- Exercise goal -
Please copy the entries below word for word, leaving out any image.

- Given data -
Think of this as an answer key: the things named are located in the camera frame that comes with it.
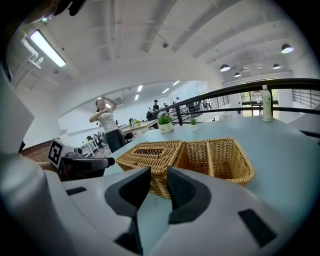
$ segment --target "light blue tabletop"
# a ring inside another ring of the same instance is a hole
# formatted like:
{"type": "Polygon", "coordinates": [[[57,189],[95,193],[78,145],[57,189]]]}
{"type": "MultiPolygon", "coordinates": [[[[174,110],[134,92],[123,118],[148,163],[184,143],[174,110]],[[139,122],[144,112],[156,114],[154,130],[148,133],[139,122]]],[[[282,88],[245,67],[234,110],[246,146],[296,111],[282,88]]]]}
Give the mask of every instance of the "light blue tabletop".
{"type": "MultiPolygon", "coordinates": [[[[168,140],[194,141],[232,137],[242,146],[255,171],[246,188],[264,200],[291,223],[301,221],[310,211],[320,185],[320,146],[296,128],[277,119],[263,122],[260,116],[175,126],[170,133],[150,130],[117,150],[119,156],[141,142],[168,140]]],[[[122,172],[115,164],[104,175],[122,172]]],[[[138,211],[138,228],[144,254],[168,228],[171,201],[151,193],[138,211]]]]}

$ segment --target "white bottle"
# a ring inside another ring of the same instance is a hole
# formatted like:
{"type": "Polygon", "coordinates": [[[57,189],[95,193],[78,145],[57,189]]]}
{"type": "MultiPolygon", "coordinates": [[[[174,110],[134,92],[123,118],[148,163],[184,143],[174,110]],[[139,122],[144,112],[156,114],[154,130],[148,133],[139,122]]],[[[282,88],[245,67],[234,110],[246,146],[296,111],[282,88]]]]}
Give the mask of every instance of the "white bottle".
{"type": "Polygon", "coordinates": [[[272,115],[271,115],[271,94],[267,90],[266,85],[262,85],[263,91],[262,91],[262,104],[263,104],[263,114],[262,114],[262,120],[264,122],[271,122],[272,121],[272,115]]]}

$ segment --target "wicker basket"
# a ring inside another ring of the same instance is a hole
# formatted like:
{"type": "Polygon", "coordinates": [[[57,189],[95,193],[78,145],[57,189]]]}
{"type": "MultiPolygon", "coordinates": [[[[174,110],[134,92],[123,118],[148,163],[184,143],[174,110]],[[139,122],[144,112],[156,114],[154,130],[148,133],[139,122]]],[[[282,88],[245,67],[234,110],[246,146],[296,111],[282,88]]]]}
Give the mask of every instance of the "wicker basket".
{"type": "Polygon", "coordinates": [[[174,166],[242,186],[255,176],[246,154],[238,142],[229,137],[186,141],[174,166]]]}
{"type": "Polygon", "coordinates": [[[181,140],[140,143],[117,158],[116,163],[124,171],[150,166],[150,192],[170,198],[167,190],[167,166],[174,165],[182,146],[181,140]]]}

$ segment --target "potted plant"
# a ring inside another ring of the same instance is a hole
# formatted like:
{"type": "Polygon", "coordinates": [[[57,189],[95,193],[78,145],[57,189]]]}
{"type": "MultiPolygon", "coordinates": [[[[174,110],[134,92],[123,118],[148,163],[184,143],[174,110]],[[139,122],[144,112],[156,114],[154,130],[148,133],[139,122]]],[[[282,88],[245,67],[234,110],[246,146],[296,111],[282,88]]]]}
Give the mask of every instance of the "potted plant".
{"type": "Polygon", "coordinates": [[[168,115],[162,115],[160,118],[158,118],[158,124],[160,133],[167,134],[174,130],[174,126],[171,123],[172,118],[168,115]]]}
{"type": "Polygon", "coordinates": [[[190,119],[190,123],[191,123],[191,130],[193,132],[197,131],[199,129],[199,126],[198,126],[198,122],[197,122],[197,119],[195,119],[194,117],[192,117],[190,119]]]}

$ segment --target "black pants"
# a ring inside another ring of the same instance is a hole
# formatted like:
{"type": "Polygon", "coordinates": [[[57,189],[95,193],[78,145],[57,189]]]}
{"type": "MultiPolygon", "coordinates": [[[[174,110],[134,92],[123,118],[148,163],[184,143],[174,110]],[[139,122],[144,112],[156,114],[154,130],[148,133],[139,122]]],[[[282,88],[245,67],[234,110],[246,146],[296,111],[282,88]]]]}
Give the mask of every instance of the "black pants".
{"type": "Polygon", "coordinates": [[[122,136],[119,129],[105,133],[104,139],[112,153],[127,144],[125,138],[122,136]]]}

- The completed task -
Think of this as an answer key: the things named are located in the camera frame that comes with it.
$ segment --target "light blue tabletop"
# a ring inside another ring of the same instance is a hole
# formatted like:
{"type": "Polygon", "coordinates": [[[57,189],[95,193],[78,145],[57,189]]]}
{"type": "MultiPolygon", "coordinates": [[[[174,110],[134,92],[123,118],[148,163],[184,143],[174,110]],[[139,122],[144,112],[156,114],[154,130],[148,133],[139,122]]],[[[282,88],[245,67],[234,110],[246,146],[296,111],[282,88]]]]}
Give the mask of every instance of the "light blue tabletop".
{"type": "MultiPolygon", "coordinates": [[[[168,140],[194,141],[232,137],[242,146],[255,171],[246,188],[264,200],[291,223],[301,221],[310,211],[320,185],[320,146],[296,128],[277,119],[263,122],[260,116],[175,126],[170,133],[150,130],[117,150],[119,156],[141,142],[168,140]]],[[[122,172],[115,164],[104,175],[122,172]]],[[[138,211],[138,228],[144,254],[168,228],[171,201],[151,193],[138,211]]]]}

$ segment --target "white bottle"
# a ring inside another ring of the same instance is a hole
# formatted like:
{"type": "Polygon", "coordinates": [[[57,189],[95,193],[78,145],[57,189]]]}
{"type": "MultiPolygon", "coordinates": [[[[174,110],[134,92],[123,118],[148,163],[184,143],[174,110]],[[139,122],[144,112],[156,114],[154,130],[148,133],[139,122]]],[[[282,88],[245,67],[234,110],[246,146],[296,111],[282,88]]]]}
Give the mask of every instance of the "white bottle".
{"type": "Polygon", "coordinates": [[[272,115],[271,115],[271,94],[267,90],[266,85],[262,85],[263,91],[262,91],[262,104],[263,104],[263,114],[262,114],[262,120],[264,122],[271,122],[272,121],[272,115]]]}

$ segment --target "wicker basket"
# a ring inside another ring of the same instance is a hole
# formatted like:
{"type": "Polygon", "coordinates": [[[57,189],[95,193],[78,145],[57,189]]]}
{"type": "MultiPolygon", "coordinates": [[[[174,110],[134,92],[123,118],[148,163],[184,143],[174,110]],[[139,122],[144,112],[156,114],[154,130],[148,133],[139,122]]],[[[282,88],[245,67],[234,110],[246,146],[296,111],[282,88]]]]}
Give the mask of every instance of the "wicker basket".
{"type": "Polygon", "coordinates": [[[174,166],[242,186],[255,176],[246,154],[238,142],[229,137],[186,141],[174,166]]]}
{"type": "Polygon", "coordinates": [[[181,140],[140,143],[117,158],[116,163],[124,171],[150,166],[150,192],[170,198],[167,190],[167,166],[174,165],[182,146],[181,140]]]}

$ segment --target "potted plant"
# a ring inside another ring of the same instance is a hole
# formatted like:
{"type": "Polygon", "coordinates": [[[57,189],[95,193],[78,145],[57,189]]]}
{"type": "MultiPolygon", "coordinates": [[[[174,110],[134,92],[123,118],[148,163],[184,143],[174,110]],[[139,122],[144,112],[156,114],[154,130],[148,133],[139,122]]],[[[282,88],[245,67],[234,110],[246,146],[296,111],[282,88]]]]}
Give the mask of every instance of the "potted plant".
{"type": "Polygon", "coordinates": [[[168,115],[162,115],[160,118],[158,118],[158,124],[160,133],[167,134],[174,130],[174,126],[171,123],[172,118],[168,115]]]}
{"type": "Polygon", "coordinates": [[[190,119],[190,123],[191,123],[191,130],[193,132],[197,131],[199,129],[199,126],[198,126],[198,122],[197,122],[197,119],[195,119],[194,117],[192,117],[190,119]]]}

$ segment --target "black pants"
# a ring inside another ring of the same instance is a hole
# formatted like:
{"type": "Polygon", "coordinates": [[[57,189],[95,193],[78,145],[57,189]]]}
{"type": "MultiPolygon", "coordinates": [[[[174,110],[134,92],[123,118],[148,163],[184,143],[174,110]],[[139,122],[144,112],[156,114],[154,130],[148,133],[139,122]]],[[[282,88],[245,67],[234,110],[246,146],[296,111],[282,88]]]]}
Give the mask of every instance of the "black pants".
{"type": "Polygon", "coordinates": [[[122,136],[119,129],[105,133],[104,139],[112,153],[127,144],[125,138],[122,136]]]}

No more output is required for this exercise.